I only put the bit of code under the RX area too because I have no clue if the library would need to use CRCs in that case- it might not be correct to do so (I really just need performance for long write sessions so the RX is inconsequential and I've not even bothered testing it at all...)

It'd be cool to know if you have any ideas on "fully DMA'ing" multiple-block write- at the moment I can see that a block is TX'd, then an RX needs to compare the CRC and get the response- I can't see any way on the Pico to non-CPU compare the CRC's and fire off interrupts if they're not identical. I had a thought of getting an external logic AND gate + using PIO for automatic CRC comparison (where it would fire an IRQ if the AND doesn't work to logic 1) but honestly I don't know about how critical that "response" bit is- and then there's the issue of getting an AND gate :(

carlk3 commented 11 months ago

Actually, CRC is optional for SPI. You should be able to turn it off by putting something like

add_compile_definitions(SD_CRC_ENABLED=0)

in CMakeLists.txt.

Anyway, I looked into using the DMA Sniffer. The Sniffer is a single, global resource. So, using that would reduce opportunities for concurrency. For example, if I have two SD cards on two SPIs (or an SPI and an SDIO) that are trying to read or write simultaneously, only one can use the Sniffer. So, the other will have to wait (or fall back to software CRC calculation). So, I'd need to have some kind of mutual exclusion lock. That's fine within the library, but what if some other DMA user in the system is using the Sniffer? There does not seem to be any sort of global reservation mechanism in the SDK for the Sniffer. This might seem irrelevant to what you're doing, but have you considered using multiple SD cards and striping the data across them? I'm not sure what that would do to power consumption.

Anyway, the ZuluSCSI-firmware SDIO code overlaps the CRC calculation with the DMA transfer, and I realized that the same idea could be applied to the SPI. I've been able to get a significant speedup by overlapping CRC calculation with the DMA transfer. The time to write a 512 byte block went from 377 us to 313 us. The DMA transfer of the block data takes about 244 us, but the CRC16 calculation takes only about 66 us, so there is plenty of extra time.
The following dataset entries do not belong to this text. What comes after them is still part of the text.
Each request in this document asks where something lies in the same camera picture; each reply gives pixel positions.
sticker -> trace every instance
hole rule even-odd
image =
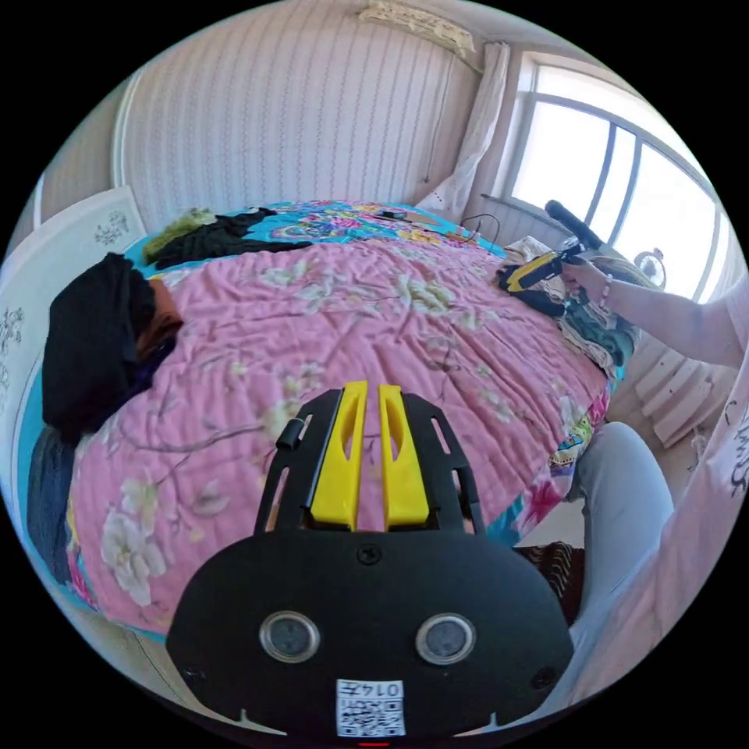
[[[335,721],[342,737],[405,736],[402,681],[347,681],[335,684]]]

brown cloth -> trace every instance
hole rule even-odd
[[[585,549],[555,541],[547,546],[516,546],[515,551],[543,575],[571,627],[580,614],[583,598]]]
[[[172,338],[182,327],[172,294],[161,279],[151,279],[149,286],[154,290],[156,311],[149,326],[138,336],[136,350],[138,361],[145,361],[167,338]]]

person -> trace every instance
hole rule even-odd
[[[575,652],[543,705],[508,728],[597,694],[635,667],[684,614],[728,541],[749,484],[749,275],[708,304],[565,264],[569,289],[690,359],[738,370],[720,420],[674,509],[655,457],[625,424],[597,431],[578,464],[585,580]]]

window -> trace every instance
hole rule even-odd
[[[674,129],[613,83],[536,63],[502,199],[538,214],[557,200],[633,260],[663,253],[666,291],[706,299],[726,261],[728,219]]]

light blue jeans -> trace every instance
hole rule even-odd
[[[570,628],[575,653],[544,704],[502,728],[544,718],[567,706],[606,615],[658,546],[661,529],[673,512],[660,466],[642,438],[625,424],[612,422],[596,431],[578,463],[577,480],[585,497],[585,580],[580,615]]]

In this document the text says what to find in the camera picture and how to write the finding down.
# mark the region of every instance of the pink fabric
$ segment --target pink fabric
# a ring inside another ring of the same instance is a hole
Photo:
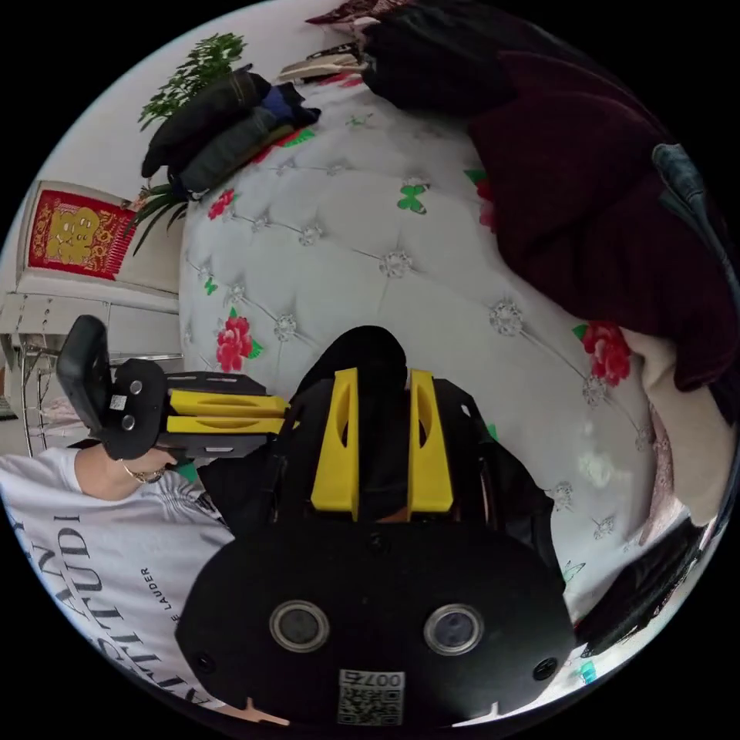
[[[668,434],[655,407],[650,404],[650,416],[655,431],[655,483],[650,513],[642,527],[640,545],[656,540],[676,520],[684,505],[673,494],[673,453]]]

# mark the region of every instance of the black background
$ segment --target black background
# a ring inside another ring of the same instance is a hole
[[[295,12],[305,15],[300,0],[292,2]],[[78,7],[74,4],[14,4],[12,20],[6,15],[3,24],[0,68],[0,116],[5,122],[0,225],[10,226],[49,152],[110,84],[181,33],[246,4],[96,3],[89,11],[72,10]],[[735,113],[740,85],[733,53],[739,44],[728,4],[702,2],[693,4],[690,12],[652,10],[649,0],[635,5],[558,2],[548,3],[548,9],[527,2],[497,5],[534,21],[617,73],[682,141],[740,244],[740,126]],[[80,24],[100,25],[106,41],[77,45]],[[79,80],[72,86],[74,95],[56,85],[62,74]],[[12,722],[16,732],[48,730],[79,740],[111,734],[217,737],[108,668],[32,576],[6,521],[2,527],[4,724]],[[604,685],[523,736],[644,737],[655,731],[685,735],[698,731],[699,722],[707,733],[722,732],[735,711],[732,686],[737,684],[740,660],[732,609],[737,599],[737,534],[737,522],[730,522],[705,575],[656,640],[626,668],[602,681]]]

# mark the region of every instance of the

Here's what it looks like when writing multiple blocks:

Old code: image

New code with overlapped CRC calculation: image

With this change, for writing there is nothing to be gained by using the Sniffer to calculate the CRC unless the processor cores have something better to do during that 66 us than calculating the CRC for the block while the DMA is transferring it. For reading, one can't calculate the CRC until the data has been received, but for multi-block transfers the CRC check of a block can be delayed until the DMA completion wait time of the following block, so it is possible to overlap the processing for all but one block.

These are the results I'm getting now with system clock at default 125 MHz and SPI baud rate 20833333 Hz:

> bench 0:
Type is FAT32
Card size: 31.95 GB (GB = 1E9 bytes)

Manufacturer ID: 0x0
OEM ID:
Product: USD
Revision: 1.0
Serial number: 0x301e
Manufacturing date: 8/2022

FILE_SIZE_MB = 5
BUF_SIZE = 20480
Starting write test, please wait.

write speed and latency
speed,max,min,avg
KB/Sec,usec,usec,usec
1299.7,79466,12675,15741
1500.1,34339,12669,13641

Starting read test, please wait.

read speed and latency
speed,max,min,avg
KB/Sec,usec,usec,usec
1743.6,12907,11520,11743
1744.1,12562,11520,11740

Done

> big_file_test bf 20 3
Writing...
Elapsed seconds 15.9
Transfer rate 1.26 MiB/s, or 1290 KiB/s (1321 kB/s) (10570 kb/s)
Reading...
Elapsed seconds 14.8
Transfer rate 1.35 MiB/s, or 1381 KiB/s (1415 kB/s) (11317 kb/s)
carlk3 commented 11 months ago

I checked the changes into branch dev_sdio if you'd like to try them.